Third, defendants argue that the "miscellaneous" billing entry entitled "May 2014 confs client, potential co" for 2 hours should be deducted as it is most likely duplicative of the "miscellaneous" March 2014 entry. Opp. at 8. Plaintiff contends that this entry represents "an exploration with co-counsel and plaintiff about whether this claim . . . should be brought as a class action." Rep. at 6. Defendants present no authority for reducing the fee by this entry, other than their objection to its vagueness and their presumption that it is duplicative of a different entry. This is insufficient to render the time plaintiff's counsel expended in these entries unreasonable. While not detailed, the entries in question "contain sufficient information to permit the identification of the general subject matter" of Attorney Faulkner's time expenditure. Silver, 2010 WL 5140851 at *2 (internal quotations omitted).
Plaintiff's Reply notes that the end of this entry was truncated, and it should have read "Confs client, potential co counsel" (emphasis added). Rep. at 6.
--------
Finally, defendants argue that Attorney Faulkner's fees are duplicative because of a separate action she instituted against them on behalf of the same plaintiff, Case No. 3:14-CV-00692-RNC. This case was settled on Nov. 5, 2014. Defendants argue that several tasks undertaken by Attorney Faulkner related to the prosecution of both cases, and thus should be stricken from plaintiff's claim for fees because they were previously recovered as part of the other case.
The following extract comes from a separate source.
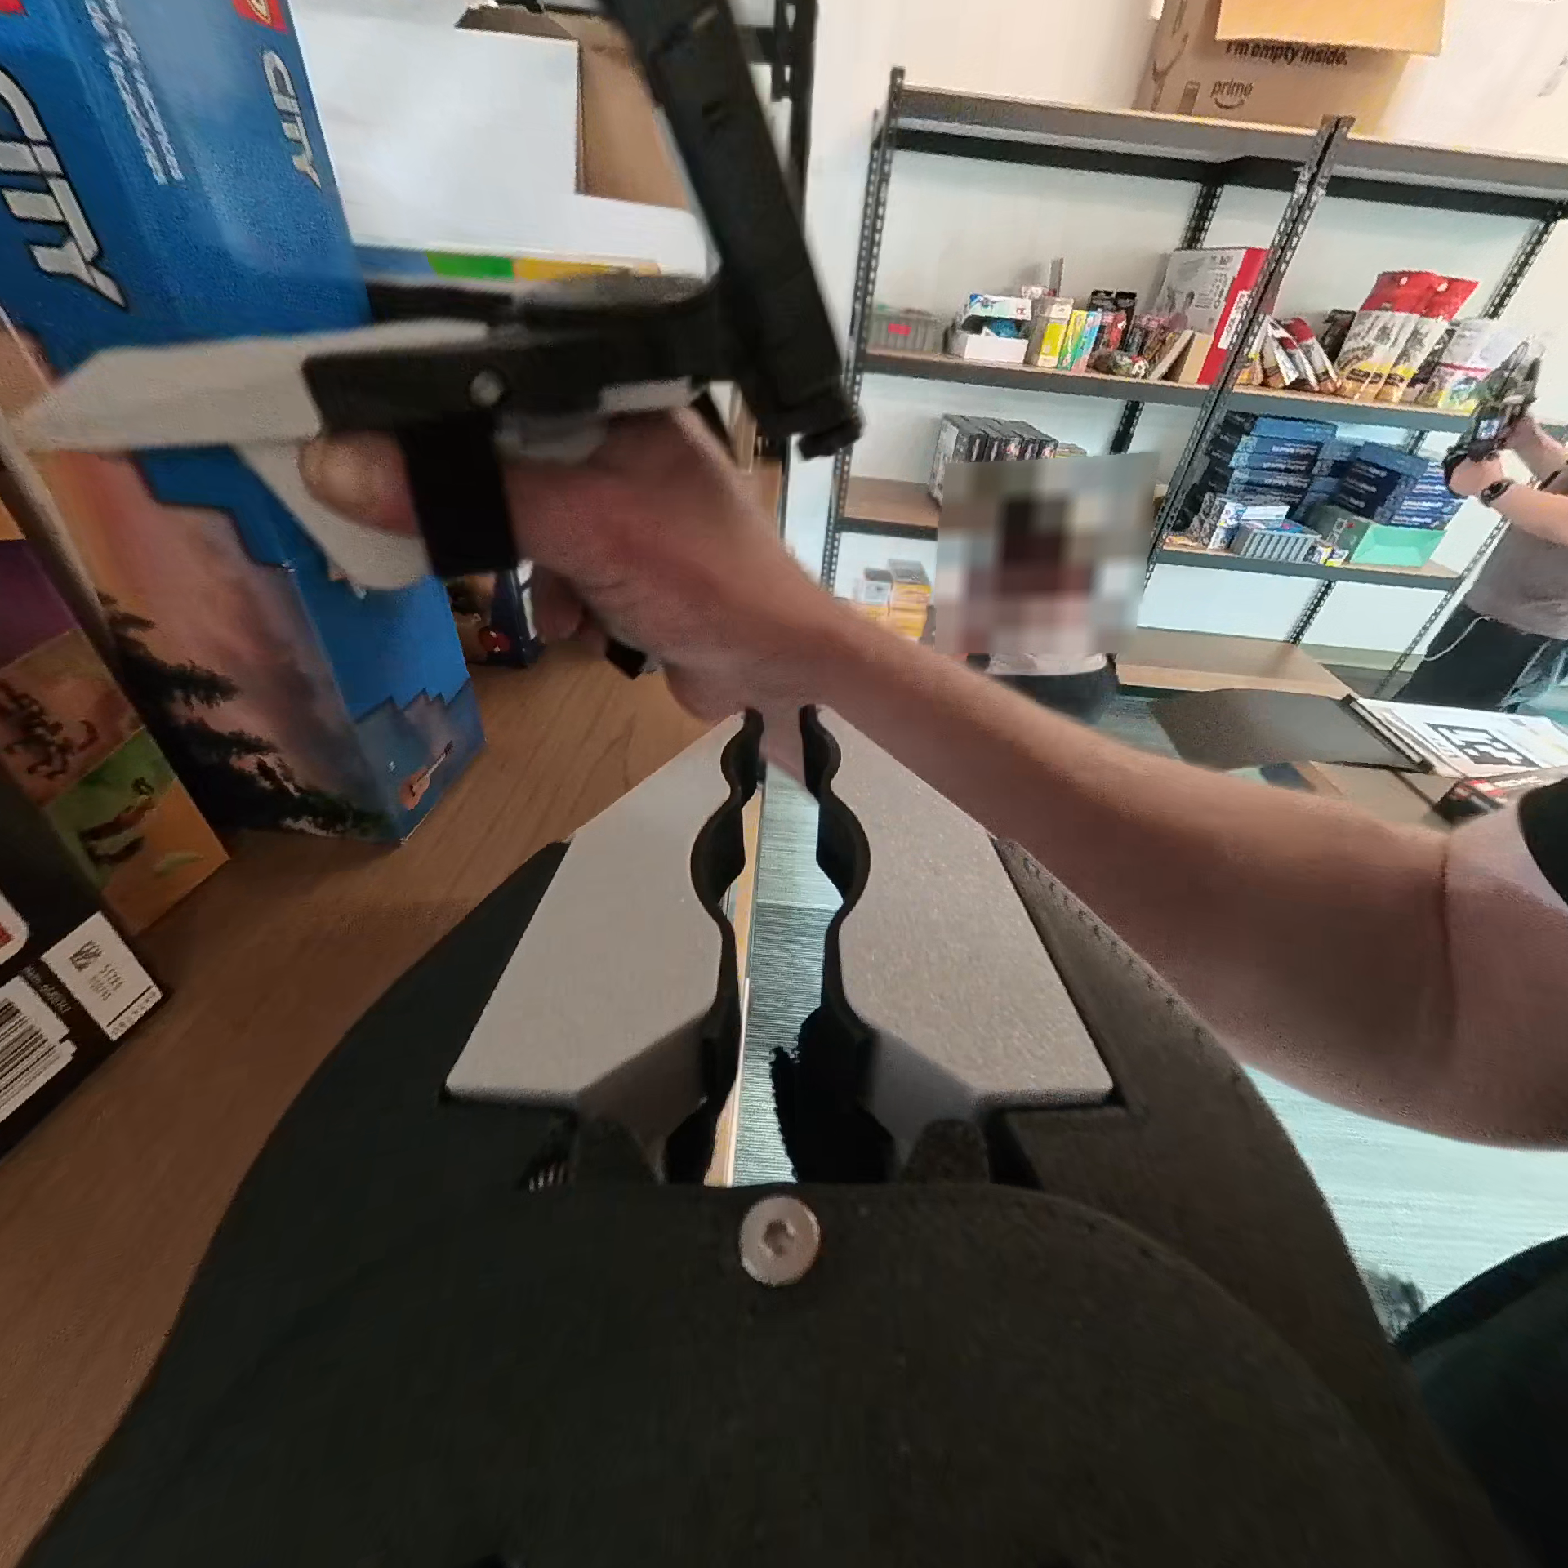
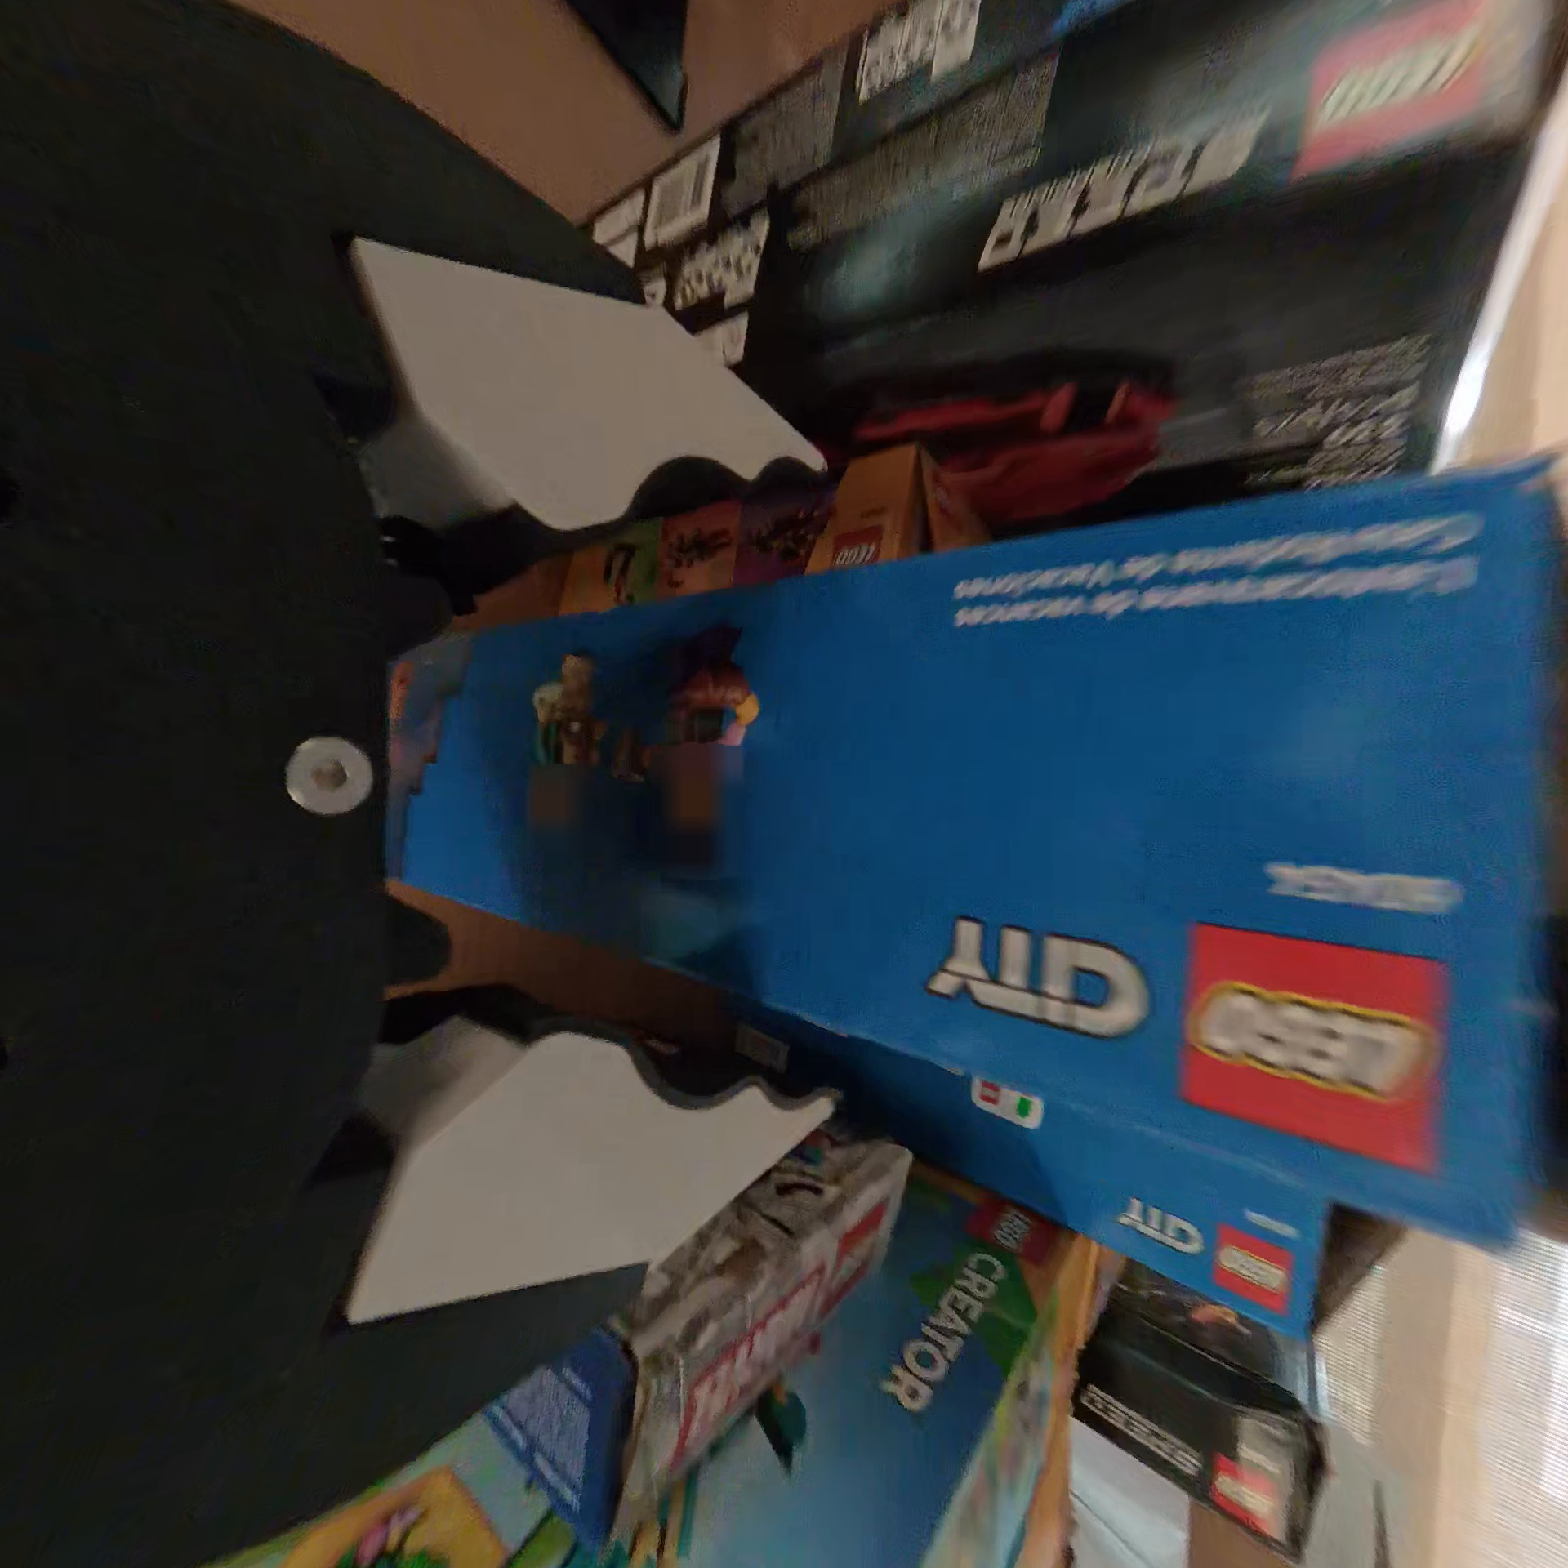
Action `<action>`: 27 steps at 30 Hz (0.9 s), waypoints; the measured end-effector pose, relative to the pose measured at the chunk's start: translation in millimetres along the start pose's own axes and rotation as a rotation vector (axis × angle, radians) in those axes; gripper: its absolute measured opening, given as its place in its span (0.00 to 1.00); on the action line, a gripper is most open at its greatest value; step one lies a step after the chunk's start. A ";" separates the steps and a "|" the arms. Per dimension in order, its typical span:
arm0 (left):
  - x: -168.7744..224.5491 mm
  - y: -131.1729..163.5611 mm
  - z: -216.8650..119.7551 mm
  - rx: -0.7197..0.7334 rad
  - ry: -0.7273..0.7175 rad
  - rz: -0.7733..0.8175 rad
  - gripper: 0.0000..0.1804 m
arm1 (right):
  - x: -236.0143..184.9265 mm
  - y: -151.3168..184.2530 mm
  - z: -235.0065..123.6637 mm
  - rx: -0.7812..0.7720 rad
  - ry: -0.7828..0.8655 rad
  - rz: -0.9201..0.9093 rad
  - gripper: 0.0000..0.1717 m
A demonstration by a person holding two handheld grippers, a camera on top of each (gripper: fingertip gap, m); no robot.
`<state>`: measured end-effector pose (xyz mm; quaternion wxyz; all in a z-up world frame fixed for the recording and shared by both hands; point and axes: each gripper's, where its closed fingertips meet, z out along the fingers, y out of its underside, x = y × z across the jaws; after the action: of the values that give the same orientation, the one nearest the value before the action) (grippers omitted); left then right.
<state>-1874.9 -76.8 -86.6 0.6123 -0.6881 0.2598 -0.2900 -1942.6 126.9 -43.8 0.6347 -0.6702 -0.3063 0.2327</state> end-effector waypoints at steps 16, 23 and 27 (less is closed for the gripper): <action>-8.2 -15.1 -51.3 0.054 -0.034 0.062 0.11 | 11.9 22.3 -35.3 0.016 -0.130 0.016 0.63; -4.9 -59.1 -37.4 0.110 -0.012 0.199 0.21 | 27.5 27.5 -95.2 0.019 -0.288 -0.010 0.62; 9.1 -119.0 -22.2 0.173 0.026 0.426 0.26 | 34.6 29.9 -113.4 0.011 -0.346 -0.023 0.62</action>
<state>-1884.1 -85.0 34.2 0.7130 -0.5590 0.3812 -0.1839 -1835.4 70.7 -61.1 0.5789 -0.6129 -0.4174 0.3391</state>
They argue that on this basis, plaintiff's fee award should be reduced by $2000. Opp. at 8. However, defendants provide no basis as to which entries are duplicative or why $2000 is an appropriate reduction. Additionally, Attorney Faulkner's sworn affidavit represents that "the time records do not duplicate work performed in any other file." Faulkner Aff. at ¶ 8. Defendants provide no authority for reducing attorney's fees based solely on similar cases filed by the same counsel, and there is nothing on the record before the court to evidence that Attorney Faulkner included time expended on No. 3:14-CV-00692-RNC in her billing records in this case.
IV. CONCLUSION
For the aforementioned reasons, Palmer's Motion for Attorney's Fees (Doc. No. 34) is hereby GRANTED in part as described above. Palmer is awarded $15,340.00 in attorney's fees. SO ORDERED.
Dated at New Haven, Connecticut this 27th day of April, 2015.